Lo-fi dream pop singer-songwriter Jacob Faurholt - aka Crystal Shipsss - releases his second LP today, and it’s a bit of a handful. Dirty Dancing is a psychedelic, schizophrenic selection of sounds, which tracks a stilted journey between whiny folk and bizarre electronica. There are two elements of this record that can make it a challenging listen. Firstly, the frantic switching between moods and methods, and secondly, Faurholt’s vocal.

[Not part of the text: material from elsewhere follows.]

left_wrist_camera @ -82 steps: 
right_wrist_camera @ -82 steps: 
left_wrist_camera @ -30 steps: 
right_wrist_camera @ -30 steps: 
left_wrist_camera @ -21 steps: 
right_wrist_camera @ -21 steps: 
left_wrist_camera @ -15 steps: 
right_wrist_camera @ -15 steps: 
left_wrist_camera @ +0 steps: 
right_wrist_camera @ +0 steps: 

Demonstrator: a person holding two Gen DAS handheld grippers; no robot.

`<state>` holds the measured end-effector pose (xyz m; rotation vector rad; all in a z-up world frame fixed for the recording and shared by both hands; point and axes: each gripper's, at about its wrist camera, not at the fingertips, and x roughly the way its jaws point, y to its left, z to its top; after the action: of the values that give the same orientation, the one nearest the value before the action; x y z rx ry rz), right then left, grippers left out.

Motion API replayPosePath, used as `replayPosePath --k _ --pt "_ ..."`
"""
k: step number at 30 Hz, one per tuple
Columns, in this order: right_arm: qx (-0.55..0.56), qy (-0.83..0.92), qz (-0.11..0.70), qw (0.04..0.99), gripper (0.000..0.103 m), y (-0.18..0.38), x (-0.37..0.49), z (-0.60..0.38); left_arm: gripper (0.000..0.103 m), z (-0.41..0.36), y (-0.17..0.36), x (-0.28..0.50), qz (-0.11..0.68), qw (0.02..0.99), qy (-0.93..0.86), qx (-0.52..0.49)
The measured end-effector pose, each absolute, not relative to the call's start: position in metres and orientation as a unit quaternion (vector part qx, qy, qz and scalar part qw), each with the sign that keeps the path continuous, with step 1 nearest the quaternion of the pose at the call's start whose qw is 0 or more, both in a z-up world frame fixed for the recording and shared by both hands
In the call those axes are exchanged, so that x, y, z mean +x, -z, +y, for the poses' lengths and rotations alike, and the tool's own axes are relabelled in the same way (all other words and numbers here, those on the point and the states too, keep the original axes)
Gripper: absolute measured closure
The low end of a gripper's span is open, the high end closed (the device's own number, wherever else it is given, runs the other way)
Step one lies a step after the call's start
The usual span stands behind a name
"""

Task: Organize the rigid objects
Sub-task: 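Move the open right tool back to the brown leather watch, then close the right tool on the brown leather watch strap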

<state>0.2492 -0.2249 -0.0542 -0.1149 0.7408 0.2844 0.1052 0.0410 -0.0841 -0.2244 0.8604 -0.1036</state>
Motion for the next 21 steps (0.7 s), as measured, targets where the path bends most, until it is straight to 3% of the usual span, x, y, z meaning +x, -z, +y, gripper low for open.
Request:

Such frequent diversions from a reliable sound make for a lack of trust between artist and audience; there is no single strand to hold and follow. And while experimentation and variety are often key to an album’s success and longevity, there’s a realistic limit, after which the remaining tracks bleed into one confused mesh of noises. Faurholt’s fondness for distortion and reverb don’t help the situation either.
His singing voice has been compared to Conor Oberst’s and Brian Molko’s. You get the picture – slow delivery, sharp tonal quality, a generally labour-intensive affair. While Oberst sets his feathery, embarrassed voice on top of a fragile accompaniment, and Molko confidently revels in his vocal and musical accuracy, Faurholt’s doesn’t sit so easily within the music he makes. Alongside genre-bending instrumentation, rhythmic chaos and low drones, his casual, haphazard delivery and shrillness don’t gel.
‘Screaming Teens’ and ’18 Years Old’ are probably the least accessible tracks, both too loopy and sporadic to have any direction. But there are some beautiful moments amidst the madness. ‘I’m Not Insane’ opens with mellow acoustic guitar, a welcome relief from the previous tracks’ drawn-out electronica, and features Faurholt’s dreamy falsetto. The honest, vulnerable lyrics decorate a simple melody, a set of musical circumstances that really suit the band and highlight their strengths. ‘Dad’ is the record’s strongest song, a smooth acoustic flow with, again, some more focused lyrics, and just a faint scent of electronica thrown in to complement the main event.
It feels like an album that has been written and produced too quickly, as if it was written in a day, charting morning grogginess, afternoon peak, nighttime raving and morning after paranoia. Certainly Crystal Shipsss have been too hasty in releasing records in the past; if it wasn’t a lack of time spent in production, it feels like a lack of time spent reflecting on what this album is supposed to be. As it stands, it doesn’t have a strong enough sense of identity and purpose to be really gripping.